Collected data
# # #

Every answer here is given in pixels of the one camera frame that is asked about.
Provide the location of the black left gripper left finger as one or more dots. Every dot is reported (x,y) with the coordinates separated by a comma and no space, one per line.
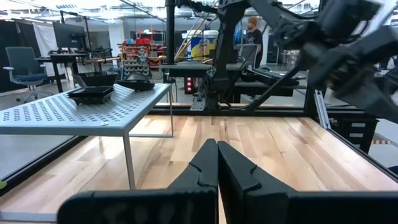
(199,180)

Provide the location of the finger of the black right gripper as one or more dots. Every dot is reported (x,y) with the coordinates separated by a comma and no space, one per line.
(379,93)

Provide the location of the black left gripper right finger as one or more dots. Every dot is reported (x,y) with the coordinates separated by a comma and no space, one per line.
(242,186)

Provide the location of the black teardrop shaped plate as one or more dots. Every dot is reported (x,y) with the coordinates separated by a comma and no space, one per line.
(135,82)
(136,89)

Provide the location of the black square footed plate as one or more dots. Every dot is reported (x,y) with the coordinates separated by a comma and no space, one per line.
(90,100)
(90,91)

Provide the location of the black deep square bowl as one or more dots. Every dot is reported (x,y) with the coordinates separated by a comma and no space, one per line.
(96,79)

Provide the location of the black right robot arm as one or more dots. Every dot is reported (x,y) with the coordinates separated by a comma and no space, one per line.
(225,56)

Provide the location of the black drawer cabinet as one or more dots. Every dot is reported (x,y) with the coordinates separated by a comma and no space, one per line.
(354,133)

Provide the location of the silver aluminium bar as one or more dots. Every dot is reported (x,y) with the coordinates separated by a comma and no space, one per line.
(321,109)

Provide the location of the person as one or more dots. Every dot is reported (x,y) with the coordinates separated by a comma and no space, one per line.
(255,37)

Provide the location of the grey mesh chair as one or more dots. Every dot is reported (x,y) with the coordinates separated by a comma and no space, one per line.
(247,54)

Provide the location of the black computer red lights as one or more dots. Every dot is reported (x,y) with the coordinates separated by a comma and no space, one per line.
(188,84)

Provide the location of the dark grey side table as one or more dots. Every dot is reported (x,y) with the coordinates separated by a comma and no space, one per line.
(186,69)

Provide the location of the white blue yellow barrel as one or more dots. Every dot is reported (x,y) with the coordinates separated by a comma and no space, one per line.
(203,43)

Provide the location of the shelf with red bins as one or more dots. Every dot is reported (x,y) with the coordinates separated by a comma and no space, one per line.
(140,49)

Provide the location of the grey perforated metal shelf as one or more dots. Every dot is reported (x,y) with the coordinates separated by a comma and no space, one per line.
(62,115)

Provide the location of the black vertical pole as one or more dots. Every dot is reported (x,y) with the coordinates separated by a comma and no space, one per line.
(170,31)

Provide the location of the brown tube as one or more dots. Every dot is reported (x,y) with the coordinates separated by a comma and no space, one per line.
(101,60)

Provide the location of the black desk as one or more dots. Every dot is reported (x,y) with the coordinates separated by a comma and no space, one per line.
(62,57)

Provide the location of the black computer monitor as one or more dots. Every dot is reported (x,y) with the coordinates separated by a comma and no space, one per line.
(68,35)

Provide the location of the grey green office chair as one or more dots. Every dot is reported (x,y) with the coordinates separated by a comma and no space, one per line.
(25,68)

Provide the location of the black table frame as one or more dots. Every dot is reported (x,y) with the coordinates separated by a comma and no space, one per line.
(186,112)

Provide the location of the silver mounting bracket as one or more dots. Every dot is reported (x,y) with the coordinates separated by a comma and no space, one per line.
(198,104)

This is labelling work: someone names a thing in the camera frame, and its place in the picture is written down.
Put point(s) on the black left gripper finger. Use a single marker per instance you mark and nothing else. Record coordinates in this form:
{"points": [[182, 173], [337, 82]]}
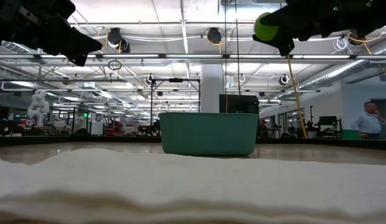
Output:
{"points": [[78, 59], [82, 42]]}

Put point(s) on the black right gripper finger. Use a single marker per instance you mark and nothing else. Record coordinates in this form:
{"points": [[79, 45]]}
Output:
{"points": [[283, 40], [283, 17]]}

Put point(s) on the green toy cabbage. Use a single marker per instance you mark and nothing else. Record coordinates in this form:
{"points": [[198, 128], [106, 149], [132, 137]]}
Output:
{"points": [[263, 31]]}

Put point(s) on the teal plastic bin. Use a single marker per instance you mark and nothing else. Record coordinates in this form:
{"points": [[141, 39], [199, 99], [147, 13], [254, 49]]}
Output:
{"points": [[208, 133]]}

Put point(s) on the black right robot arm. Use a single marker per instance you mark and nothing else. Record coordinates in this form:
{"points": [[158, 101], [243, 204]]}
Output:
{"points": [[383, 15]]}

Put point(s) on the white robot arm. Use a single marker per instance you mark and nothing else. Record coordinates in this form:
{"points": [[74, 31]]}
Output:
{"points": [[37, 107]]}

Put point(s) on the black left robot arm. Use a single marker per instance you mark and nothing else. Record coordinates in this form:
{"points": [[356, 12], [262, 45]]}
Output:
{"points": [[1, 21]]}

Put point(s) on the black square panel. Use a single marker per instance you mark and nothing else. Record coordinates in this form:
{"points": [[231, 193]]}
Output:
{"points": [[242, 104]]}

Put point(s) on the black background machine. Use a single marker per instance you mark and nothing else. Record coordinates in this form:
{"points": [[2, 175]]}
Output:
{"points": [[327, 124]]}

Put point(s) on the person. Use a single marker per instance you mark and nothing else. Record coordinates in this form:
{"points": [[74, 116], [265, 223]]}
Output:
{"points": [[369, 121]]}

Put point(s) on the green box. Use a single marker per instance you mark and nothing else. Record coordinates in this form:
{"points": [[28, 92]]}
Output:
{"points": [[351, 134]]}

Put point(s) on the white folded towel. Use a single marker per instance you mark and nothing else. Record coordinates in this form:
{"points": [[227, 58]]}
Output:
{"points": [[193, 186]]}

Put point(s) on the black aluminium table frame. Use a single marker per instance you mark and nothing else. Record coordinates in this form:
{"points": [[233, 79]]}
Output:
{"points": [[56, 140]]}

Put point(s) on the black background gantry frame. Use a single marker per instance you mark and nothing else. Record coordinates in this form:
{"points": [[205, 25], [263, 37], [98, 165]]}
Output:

# # #

__WHAT THE EXERCISE ASKS__
Transcribe each entry above exactly, apart from the pictures.

__EXERCISE ANSWER__
Every answer here is given in pixels of the one camera frame that is asked about.
Provide the location of the black left gripper left finger as one or more dots. Every dot is reported (x,y) with the coordinates separated by a comma and no space, one per line.
(199,180)

Provide the location of the finger of the black right gripper as one or more dots. Every dot is reported (x,y) with the coordinates separated by a comma and no space, one per line.
(379,93)

Provide the location of the black left gripper right finger as one or more dots. Every dot is reported (x,y) with the coordinates separated by a comma and no space, one per line.
(242,186)

Provide the location of the black teardrop shaped plate as one or more dots. Every dot is reported (x,y) with the coordinates separated by a comma and no space, one per line.
(135,82)
(136,89)

Provide the location of the black square footed plate as one or more dots. Every dot is reported (x,y) with the coordinates separated by a comma and no space, one per line.
(90,100)
(90,91)

Provide the location of the black deep square bowl as one or more dots. Every dot is reported (x,y) with the coordinates separated by a comma and no space, one per line.
(96,79)

Provide the location of the black right robot arm as one or more dots. Every dot is reported (x,y) with the coordinates separated by a comma and no space, one per line.
(225,56)

Provide the location of the black drawer cabinet as one or more dots. Every dot is reported (x,y) with the coordinates separated by a comma and no space, one per line.
(354,133)

Provide the location of the silver aluminium bar as one or more dots. Every dot is reported (x,y) with the coordinates separated by a comma and no space, one per line.
(321,109)

Provide the location of the person as one or more dots. Every dot is reported (x,y) with the coordinates separated by a comma and no space, one per line.
(255,37)

Provide the location of the grey mesh chair as one or more dots. Every dot is reported (x,y) with the coordinates separated by a comma and no space, one per line.
(247,54)

Provide the location of the black computer red lights as one or more dots. Every dot is reported (x,y) with the coordinates separated by a comma and no space, one per line.
(188,84)

Provide the location of the dark grey side table as one or more dots. Every dot is reported (x,y) with the coordinates separated by a comma and no space, one per line.
(186,69)

Provide the location of the white blue yellow barrel as one or more dots. Every dot is reported (x,y) with the coordinates separated by a comma and no space, one per line.
(203,43)

Provide the location of the shelf with red bins as one or more dots. Every dot is reported (x,y) with the coordinates separated by a comma and no space, one per line.
(140,49)

Provide the location of the grey perforated metal shelf as one or more dots. Every dot is reported (x,y) with the coordinates separated by a comma and no space, one per line.
(62,115)

Provide the location of the black vertical pole as one or more dots. Every dot is reported (x,y) with the coordinates separated by a comma and no space, one per line.
(170,31)

Provide the location of the brown tube as one or more dots. Every dot is reported (x,y) with the coordinates separated by a comma and no space, one per line.
(101,60)

Provide the location of the black desk as one or more dots. Every dot is reported (x,y) with the coordinates separated by a comma and no space, one per line.
(62,57)

Provide the location of the black computer monitor as one or more dots. Every dot is reported (x,y) with the coordinates separated by a comma and no space, one per line.
(68,35)

Provide the location of the grey green office chair as one or more dots. Every dot is reported (x,y) with the coordinates separated by a comma and no space, one per line.
(25,68)

Provide the location of the black table frame as one or more dots. Every dot is reported (x,y) with the coordinates separated by a comma and no space, one per line.
(186,112)

Provide the location of the silver mounting bracket as one or more dots. Every dot is reported (x,y) with the coordinates separated by a comma and no space, one per line.
(198,104)

This is labelling work: someone names a thing in the camera frame, and its place in the picture is written down.
Put point(s) on the black left gripper finger. Use a single marker per instance you mark and nothing else. Record coordinates in this form:
{"points": [[182, 173], [337, 82]]}
Output:
{"points": [[78, 59], [82, 42]]}

Put point(s) on the black right gripper finger. Use a single marker per instance you mark and nothing else. Record coordinates in this form:
{"points": [[79, 45]]}
Output:
{"points": [[283, 40], [283, 17]]}

Put point(s) on the green toy cabbage. Use a single marker per instance you mark and nothing else. Record coordinates in this form:
{"points": [[198, 128], [106, 149], [132, 137]]}
Output:
{"points": [[263, 31]]}

Put point(s) on the teal plastic bin. Use a single marker per instance you mark and nothing else. Record coordinates in this form:
{"points": [[141, 39], [199, 99], [147, 13], [254, 49]]}
Output:
{"points": [[208, 133]]}

Put point(s) on the black right robot arm. Use a single marker per instance you mark and nothing else. Record coordinates in this form:
{"points": [[158, 101], [243, 204]]}
Output:
{"points": [[383, 15]]}

Put point(s) on the white robot arm. Use a single marker per instance you mark and nothing else. Record coordinates in this form:
{"points": [[74, 31]]}
Output:
{"points": [[37, 107]]}

Put point(s) on the black left robot arm. Use a single marker per instance you mark and nothing else. Record coordinates in this form:
{"points": [[356, 12], [262, 45]]}
Output:
{"points": [[1, 21]]}

Put point(s) on the black square panel. Use a single marker per instance you mark and nothing else. Record coordinates in this form:
{"points": [[231, 193]]}
Output:
{"points": [[242, 104]]}

Put point(s) on the black background machine. Use a single marker per instance you mark and nothing else. Record coordinates in this form:
{"points": [[2, 175]]}
Output:
{"points": [[327, 124]]}

Put point(s) on the person. Use a single marker per instance you mark and nothing else. Record coordinates in this form:
{"points": [[74, 116], [265, 223]]}
Output:
{"points": [[369, 121]]}

Put point(s) on the green box. Use a single marker per instance you mark and nothing else. Record coordinates in this form:
{"points": [[28, 92]]}
Output:
{"points": [[351, 134]]}

Put point(s) on the white folded towel. Use a single marker per instance you mark and nothing else. Record coordinates in this form:
{"points": [[227, 58]]}
Output:
{"points": [[193, 186]]}

Put point(s) on the black aluminium table frame. Use a single marker per instance you mark and nothing else. Record coordinates in this form:
{"points": [[233, 79]]}
Output:
{"points": [[56, 140]]}

Put point(s) on the black background gantry frame. Use a single marker per instance you mark and nothing else. Record coordinates in this form:
{"points": [[205, 25], [263, 37], [98, 165]]}
Output:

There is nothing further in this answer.